TAVILY_API_KEY=tvly-...
SERPAPI_API_KEY=...
# Research-focused (academic papers priority)
SEARCH_PROVIDER=arxiv
SEARCH_FALLBACK_CHAIN=wikipedia,bing
# AI-optimized search
SEARCH_PROVIDER=tavily
SEARCH_FALLBACK_CHAIN=exa,brave,bing,wikipedia
TAVILY_API_KEY=tvly-...
EXA_API_KEY=...
The system tries providers in order until it has enough results. If brave returns 3 results but you need 5, it continues to tavily, then serpapi, etc.
Usage
Basic Usage
python -m rabbithole.cli "Your research topic here"
The system will:
- Load configuration from
.env - Initialize database and connectors
- Create root agent for your topic
- Recursively spawn and process agents
- Generate final report in
research_report.md
Example Topics
# History
python -m rabbithole.cli "What caused the fall of the Roman Empire?"
# Technology comparison
python -m rabbithole.cli "Compare cloud providers AWS, Azure, and GCP for startups"
# Scientific research
python -m rabbithole.cli "Recent advances in quantum computing error correction"
# Product research
python -m rabbithole.cli "Best noise-cancelling headphones under $300 in 2024"
# Philosophy
python -m rabbithole.cli "Effective altruism philosophical arguments"
Monitoring Progress
When PROGRESS_LOG=1 (default), you'll see:
[config] MAX_CONCURRENT_TASKS=1 (controls system-wide parallelism)

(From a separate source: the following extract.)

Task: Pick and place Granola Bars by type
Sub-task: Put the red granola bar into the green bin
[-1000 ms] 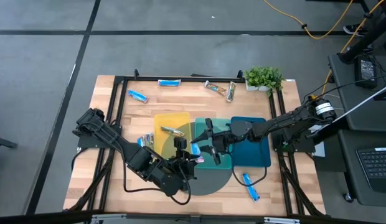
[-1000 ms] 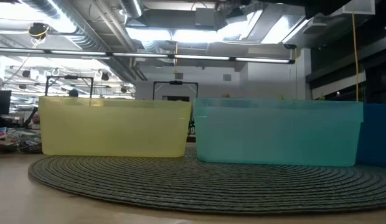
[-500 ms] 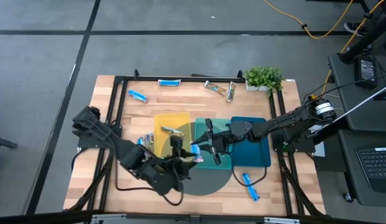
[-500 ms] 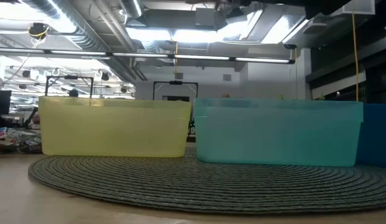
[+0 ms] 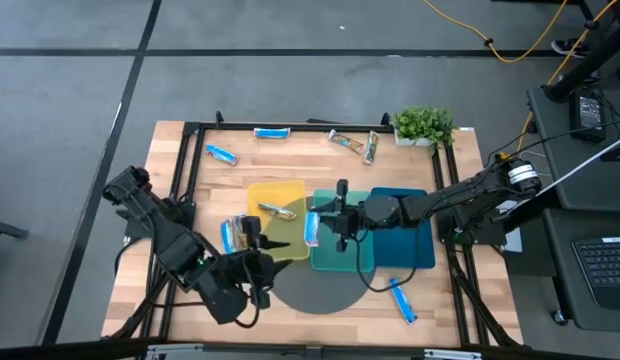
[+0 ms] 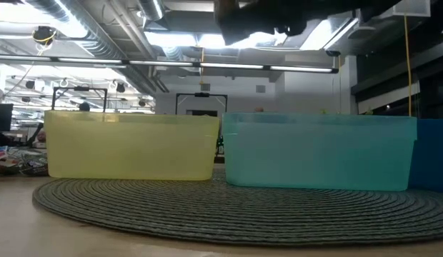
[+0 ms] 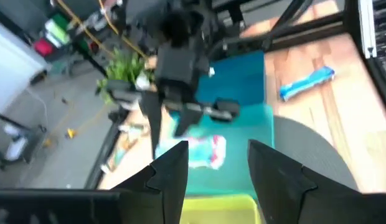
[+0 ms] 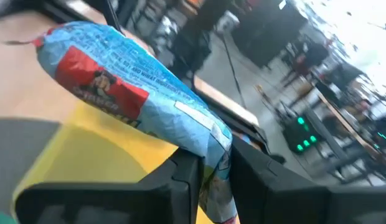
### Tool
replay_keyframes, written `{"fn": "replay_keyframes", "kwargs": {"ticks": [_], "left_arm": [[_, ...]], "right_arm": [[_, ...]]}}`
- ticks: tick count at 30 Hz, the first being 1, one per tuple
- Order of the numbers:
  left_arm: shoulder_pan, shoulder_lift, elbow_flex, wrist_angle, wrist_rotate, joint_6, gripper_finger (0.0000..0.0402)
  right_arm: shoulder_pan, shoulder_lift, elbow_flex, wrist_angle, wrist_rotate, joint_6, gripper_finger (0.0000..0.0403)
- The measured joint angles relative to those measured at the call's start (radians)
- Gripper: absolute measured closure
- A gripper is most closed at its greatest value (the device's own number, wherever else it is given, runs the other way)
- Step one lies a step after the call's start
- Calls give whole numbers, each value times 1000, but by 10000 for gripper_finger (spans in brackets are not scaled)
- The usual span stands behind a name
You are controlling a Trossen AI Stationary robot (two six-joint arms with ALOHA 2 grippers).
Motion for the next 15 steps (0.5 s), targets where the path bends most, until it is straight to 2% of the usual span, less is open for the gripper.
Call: {"fn": "replay_keyframes", "kwargs": {"ticks": [7,15], "left_arm": [[-17,13,-8,-257,17,-271,258],[-71,47,-30,-489,-67,-479,267]], "right_arm": [[-3,-78,0,-146,24,75,328],[-23,-203,0,-371,27,185,328]]}}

[config] connector=web_search
[progress] job=job-abc123 started depth=5 children=12 concurrency=1 max_concurrent_tasks=1
[worker:0] start task=task-xyz depth=1 topic=Machine learning applications
[openrouter] request model=openai/gpt-4o-mini base=https://openrouter.ai/api
[openrouter] response ok model=openai/gpt-4o-mini base=https://openrouter.ai/api tokens=245
[queue] +task=task-abc depth=2 topic=Neural networks in medical imaging
[worker:0] done task=task-xyz docs=50 spawned=12
[progress] [██████████░░░░░░░░░░] 50% tasks: 23/46 (+1 active) llm: 47 calls, 12.5K tokens ETA: 5m 30s
Key metrics:
- Progress bar: Visual indicator with percentage complete
- ETA: Estimated time remaining based on current progress
- pending: Tasks waiting to be processed
- in_progress: Currently running tasks (≤ MAX_CONCURRENT_TASKS)
- done: Completed tasks
- llm_calls: Total API calls made
- llm_tokens: Total tokens used (cost indicator)

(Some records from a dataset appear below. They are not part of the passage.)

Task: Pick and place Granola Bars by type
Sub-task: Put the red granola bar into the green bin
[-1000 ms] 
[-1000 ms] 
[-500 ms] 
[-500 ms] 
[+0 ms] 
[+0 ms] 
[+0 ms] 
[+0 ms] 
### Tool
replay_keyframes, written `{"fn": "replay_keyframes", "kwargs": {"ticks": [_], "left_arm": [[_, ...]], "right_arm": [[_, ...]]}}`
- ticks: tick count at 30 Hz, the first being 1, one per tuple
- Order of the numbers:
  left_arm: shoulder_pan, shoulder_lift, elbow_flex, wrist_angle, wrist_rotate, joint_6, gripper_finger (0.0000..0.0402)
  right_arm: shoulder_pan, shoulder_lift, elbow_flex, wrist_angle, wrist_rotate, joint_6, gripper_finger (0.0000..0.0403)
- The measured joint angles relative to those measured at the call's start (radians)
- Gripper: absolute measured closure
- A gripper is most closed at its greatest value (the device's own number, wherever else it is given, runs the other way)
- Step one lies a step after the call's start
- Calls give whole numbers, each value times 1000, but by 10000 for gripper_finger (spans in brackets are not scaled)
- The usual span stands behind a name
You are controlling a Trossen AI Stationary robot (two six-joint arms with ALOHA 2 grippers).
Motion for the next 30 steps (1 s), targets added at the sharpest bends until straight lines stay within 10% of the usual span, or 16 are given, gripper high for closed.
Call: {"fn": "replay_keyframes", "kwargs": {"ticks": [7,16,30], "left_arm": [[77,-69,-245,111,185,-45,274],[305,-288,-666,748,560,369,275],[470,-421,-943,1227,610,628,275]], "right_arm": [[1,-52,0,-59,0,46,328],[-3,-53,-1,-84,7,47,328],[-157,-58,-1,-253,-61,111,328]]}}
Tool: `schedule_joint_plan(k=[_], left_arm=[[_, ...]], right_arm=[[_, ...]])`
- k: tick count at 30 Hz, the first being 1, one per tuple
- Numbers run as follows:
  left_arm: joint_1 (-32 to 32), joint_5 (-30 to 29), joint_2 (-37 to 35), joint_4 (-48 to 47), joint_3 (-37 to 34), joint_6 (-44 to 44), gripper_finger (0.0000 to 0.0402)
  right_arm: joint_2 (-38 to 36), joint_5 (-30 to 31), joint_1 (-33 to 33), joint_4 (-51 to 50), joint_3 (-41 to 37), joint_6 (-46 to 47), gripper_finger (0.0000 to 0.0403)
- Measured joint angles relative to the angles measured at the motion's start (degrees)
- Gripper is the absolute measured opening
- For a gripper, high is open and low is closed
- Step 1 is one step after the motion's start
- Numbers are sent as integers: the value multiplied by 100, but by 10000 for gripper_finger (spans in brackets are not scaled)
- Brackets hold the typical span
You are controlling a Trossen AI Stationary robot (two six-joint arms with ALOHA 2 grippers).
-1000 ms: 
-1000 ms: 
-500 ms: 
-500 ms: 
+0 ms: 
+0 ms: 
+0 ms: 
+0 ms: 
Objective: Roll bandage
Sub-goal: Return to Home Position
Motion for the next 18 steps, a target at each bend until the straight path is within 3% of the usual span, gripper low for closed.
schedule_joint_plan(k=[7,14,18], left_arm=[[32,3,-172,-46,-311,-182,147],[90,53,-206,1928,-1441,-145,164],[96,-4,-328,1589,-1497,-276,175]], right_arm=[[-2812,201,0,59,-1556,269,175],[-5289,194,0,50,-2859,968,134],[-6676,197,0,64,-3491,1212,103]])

Web Search Stats (logged every 5 failures):
[web_stats] searches=100 bing=85% fallback=10% failed=5% | fetches=500 ok=92%
- bing%: Searches that succeeded from Bing directly
- fallback%: Searches that needed Wikipedia/arXiv fallback
- failed%: Searches with no sources found
- fetches ok%: Individual URL content fetch success rate
Output Format
The generated research_report.md contains:
-
Executive Summary (~200 words)
- LLM-synthesized overview of all findings
-
Table of Contents
- Links to all researched topics
-
Detailed Sections
- Each topic gets a section
- Multiple sources per topic (title, URL)

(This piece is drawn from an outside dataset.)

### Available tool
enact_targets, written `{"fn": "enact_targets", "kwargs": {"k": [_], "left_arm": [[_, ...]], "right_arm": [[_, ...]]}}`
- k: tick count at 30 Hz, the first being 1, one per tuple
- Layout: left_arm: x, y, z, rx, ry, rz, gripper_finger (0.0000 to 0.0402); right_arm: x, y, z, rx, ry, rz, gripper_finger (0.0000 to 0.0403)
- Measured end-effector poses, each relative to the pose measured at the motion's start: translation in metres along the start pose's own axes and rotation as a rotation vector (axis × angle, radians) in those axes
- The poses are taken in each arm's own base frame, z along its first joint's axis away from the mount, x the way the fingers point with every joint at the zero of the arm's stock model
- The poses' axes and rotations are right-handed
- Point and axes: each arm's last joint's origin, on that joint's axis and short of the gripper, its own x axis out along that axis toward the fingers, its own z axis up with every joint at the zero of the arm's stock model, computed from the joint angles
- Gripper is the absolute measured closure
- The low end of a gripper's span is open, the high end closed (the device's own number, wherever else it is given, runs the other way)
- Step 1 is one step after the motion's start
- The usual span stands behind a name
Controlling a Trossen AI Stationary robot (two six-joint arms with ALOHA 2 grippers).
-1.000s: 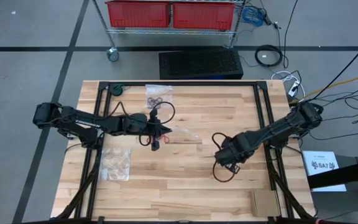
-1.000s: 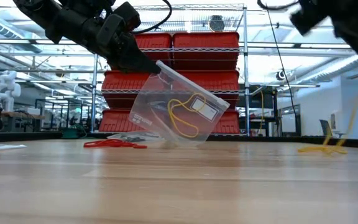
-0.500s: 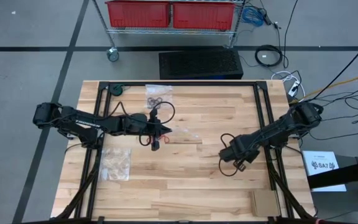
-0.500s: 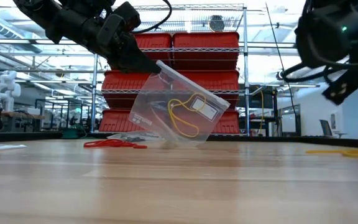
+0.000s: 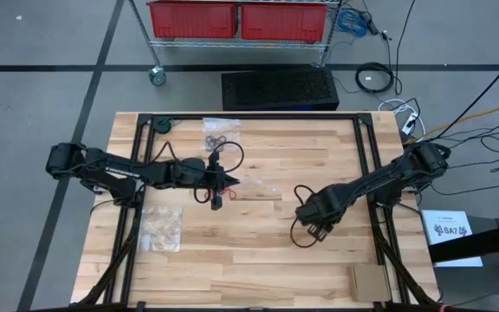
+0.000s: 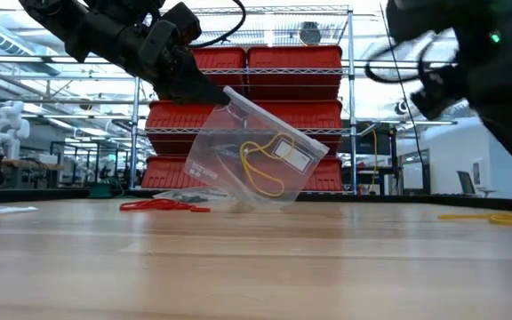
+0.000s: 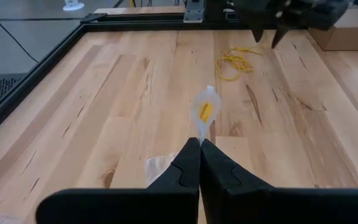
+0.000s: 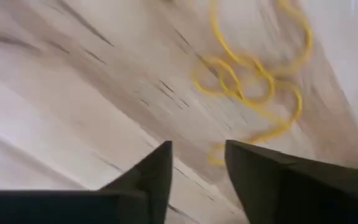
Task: Sort rubber bands
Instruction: Put the yellow rubber band into the bottom right transparent zip bag
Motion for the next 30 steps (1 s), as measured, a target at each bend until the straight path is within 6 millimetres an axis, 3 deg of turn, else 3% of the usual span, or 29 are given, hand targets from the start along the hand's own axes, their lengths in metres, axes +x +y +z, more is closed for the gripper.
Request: {"fn": "enact_targets", "kwargs": {"k": [4,9,19,25,30], "left_arm": [[0.0,0.0,0.0,0.0,0.0,0.0,0.04],[0.0,0.0,0.0,0.001,0.003,0.0,0.04],[0.0,0.0,-0.001,0.001,0.007,-0.001,0.04],[0.0,0.0,-0.001,0.001,0.007,-0.001,0.04],[0.0,0.0,-0.001,0.001,0.007,0.0,0.04]], "right_arm": [[-0.009,0.004,0.007,-0.105,-0.111,-0.008,0.0213],[0.002,-0.005,0.02,-0.167,-0.179,-0.034,0.0211],[0.039,-0.026,0.039,-0.134,-0.239,0.02,0.0285],[0.042,-0.025,0.04,-0.149,-0.249,0.061,0.0321],[0.042,-0.025,0.04,-0.152,-0.253,0.057,0.0382]]}}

- Summarized content for each source
-
Appendix: Provenance
- Full metadata (topics, depth, sources)
Understanding Sequential Execution
The Problem: Uncontrolled Parallelism
Traditional parallel systems scale resources with tree depth:
Without limits:
├── Agent 1 (+ HTTP + LLM × 50)
├── Agent 2 (+ HTTP + LLM × 50) } All running
├── Agent 3 (+ HTTP + LLM × 50) } simultaneously
└── ...potentially hundreds...
Result: Memory × agents = CRASH with deep trees
The Solution: Global Concurrency Gate
RabbitHole uses MAX_CONCURRENT_TASKS to limit operations:
With MAX_CONCURRENT_TASKS=1:
Agent 1 [Fetch][LLM×50]
Agent 2 [Fetch][LLM×50]
Agent 3...
Result: Memory constant (~500MB) regardless of depth
How It Works
-
ExecutorLimiter (
executor_limiter.py)- Singleton managing global thread pool
- ThreadPoolExecutor(max_workers=MAX_CONCURRENT_TASKS)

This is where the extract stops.